Ending his wanderings with a return to Italy, in 1838 Vaccai became a director and professor of composition at the Milan Conservatory where his students included Giovanni Bottesini and Luigi Arditi. After six years he retired on account of poor health to his boyhood home, Pesaro, where he wrote his sixteenth opera. He died there in 1848.

== Work as a teacher of singing: his Metodo pratico di canto ==
Later eclipsed as an opera composer by his rival Bellini, Vaccai is now chiefly remembered as a voice teacher. One of his notable students was soprano Marianna Barbieri-Nini. Vaccai wrote many books, one of which is his 1832 Metodo pratico di canto (Practical Vocal Method), which has been transposed to accommodate different voice types such as alto or low ranges such as bass in order to instruct students in the method of singing in the Italian legato style. It is still in print and is used as a teaching tool.

In his introduction, Vaccai notes that only the voice of a master demonstrating his exercises accurately can instruct a student in the correct techniques of true legato singing. The book is also an important source of information about the performance of early 19th-century opera.

Voice teacher Elio Battaglia edited a new teacher's edition of the "Metodo pratico" or "Practical Method of Italian Singing" which was published by Ricordi in 1990, accompanied by a CD of examples.
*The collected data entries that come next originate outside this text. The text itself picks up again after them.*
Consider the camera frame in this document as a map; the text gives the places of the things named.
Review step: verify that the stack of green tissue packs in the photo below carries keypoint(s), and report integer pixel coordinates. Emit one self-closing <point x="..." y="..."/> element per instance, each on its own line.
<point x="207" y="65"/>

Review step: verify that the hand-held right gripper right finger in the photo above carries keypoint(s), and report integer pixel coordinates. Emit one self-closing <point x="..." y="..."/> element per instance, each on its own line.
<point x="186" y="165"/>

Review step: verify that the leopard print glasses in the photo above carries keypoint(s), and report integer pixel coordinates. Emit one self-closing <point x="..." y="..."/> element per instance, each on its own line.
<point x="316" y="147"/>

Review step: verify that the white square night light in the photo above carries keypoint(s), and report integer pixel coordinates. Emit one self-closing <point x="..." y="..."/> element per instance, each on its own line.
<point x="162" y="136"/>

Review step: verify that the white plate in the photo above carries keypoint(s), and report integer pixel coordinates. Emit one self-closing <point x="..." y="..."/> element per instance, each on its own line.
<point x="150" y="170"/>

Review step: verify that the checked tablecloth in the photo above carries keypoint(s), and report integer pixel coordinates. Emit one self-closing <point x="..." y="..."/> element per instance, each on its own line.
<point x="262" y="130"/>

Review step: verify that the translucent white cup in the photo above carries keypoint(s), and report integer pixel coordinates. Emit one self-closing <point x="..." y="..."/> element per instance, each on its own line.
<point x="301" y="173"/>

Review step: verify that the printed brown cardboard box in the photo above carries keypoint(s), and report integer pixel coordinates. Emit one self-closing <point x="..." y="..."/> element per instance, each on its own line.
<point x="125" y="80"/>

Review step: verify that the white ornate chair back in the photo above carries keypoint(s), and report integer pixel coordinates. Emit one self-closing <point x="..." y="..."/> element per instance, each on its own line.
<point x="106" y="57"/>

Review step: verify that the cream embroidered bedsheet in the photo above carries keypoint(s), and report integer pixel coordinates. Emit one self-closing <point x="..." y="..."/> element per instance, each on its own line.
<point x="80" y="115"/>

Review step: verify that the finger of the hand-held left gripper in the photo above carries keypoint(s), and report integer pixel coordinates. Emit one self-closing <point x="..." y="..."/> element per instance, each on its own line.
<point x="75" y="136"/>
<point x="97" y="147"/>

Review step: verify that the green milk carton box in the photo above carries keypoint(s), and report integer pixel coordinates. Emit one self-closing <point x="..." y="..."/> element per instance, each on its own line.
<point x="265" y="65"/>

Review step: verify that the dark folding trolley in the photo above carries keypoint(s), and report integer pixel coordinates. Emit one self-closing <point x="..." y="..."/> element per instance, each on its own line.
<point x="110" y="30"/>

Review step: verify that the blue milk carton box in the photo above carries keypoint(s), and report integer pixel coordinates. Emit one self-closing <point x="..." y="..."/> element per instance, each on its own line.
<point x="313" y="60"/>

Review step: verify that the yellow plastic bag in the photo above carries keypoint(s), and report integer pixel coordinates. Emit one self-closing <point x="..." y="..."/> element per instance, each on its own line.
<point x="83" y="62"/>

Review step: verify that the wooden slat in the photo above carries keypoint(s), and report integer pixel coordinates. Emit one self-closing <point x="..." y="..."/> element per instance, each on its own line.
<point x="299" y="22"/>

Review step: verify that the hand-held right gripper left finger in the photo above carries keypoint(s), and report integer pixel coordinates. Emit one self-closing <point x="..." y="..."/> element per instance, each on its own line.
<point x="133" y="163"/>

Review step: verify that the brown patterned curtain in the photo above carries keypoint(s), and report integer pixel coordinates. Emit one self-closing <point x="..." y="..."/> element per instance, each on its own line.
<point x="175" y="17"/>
On September 15, 2020, Teatro Nuovo (New York) released "Bel Canto in Thirty Minutes", a complete recording of the "Practical Method of Italian Singing", led by Will Crutchfield and featuring 22 singers including Santiago Ballerini, Lawrence Brownlee, Teresa Castillo, Junhan Choi, Georgia Jarman, Alisa Jordheim, Hannah Ludwig, Christine Lyons, Megan Marino, Dorian McCall, Madison Marie McIntosh, Angela Meade, Tamara Mumford, Lisette Oropesa, Daniel Mobbs, Jennifer Rowley, Nicholas Simpson, Michael Spyres, Derrek Stark, Alina Tamborini, Hans Tashjian, and Meigui Zhang.

== Operas ==

| Title | City and theatre | Date of Première |
|---|---|---|
| I solitari di Scozia | Naples, Teatro Nuovo | 18 February 1815 |
| Malvina | Venice, Teatro San Benedetto | 8 June 1816 |
| Il lupo di Ostenda, ossia L'innocenza salvata dalla colpa | Venice, Teatro San Benedetto | 17 June 1818 |
| Pietro il grande, ossia Un geloso alla tortura | Parma, Teatro Ducale, now Teatro Regio | 17 January 1824 |
| La pastorella feudataria | Turin, Teatro Carignano | 18 September 1824 |
| Zadig ed Astartea | Naples, Teatro San Carlo | 21 February 1825 |
| Giulietta e Romeo | Milan, Teatro della Canobbiana | 31 October 1825 |
| Bianca di Messina | Turin, Teatro Regio | 20 January 1826 |
| Il precipizio, o Le fucine di Norvegia | Milan, Teatro alla Scala | 16 August 1826 |
| Giovanna d'Arco | Venice, Teatro La Fenice | 17 February 1827 |
| Saladino e Clotilde | Milan, Teatro alla Scala | 4 February 1828 |
| Azmir e Netzareo | Madrid, Principe | 28 June 1828 |
| Alexi | Naples, Teatro San Carlo | 6 July 1828 |
| Saul | Naples, Teatro San Carlo | 11 March 1829, but composed between 1825 and 1826 |
| Giovanna Gray | Milan, Teatro alla Scala | 23 February 1836 |
| Marco Visconti | Turin, Teatro Regio | 27 January 1838 |
| La sposa di Messina | Venice, Teatro La Fenice | 2 March 1839 |
| Virginia | Rome, Teatro Apollo | 14 January 1845 |

==Legacy==
Teatro Nicola Vaccaj, the opera house in Tolentino, is named after the musician.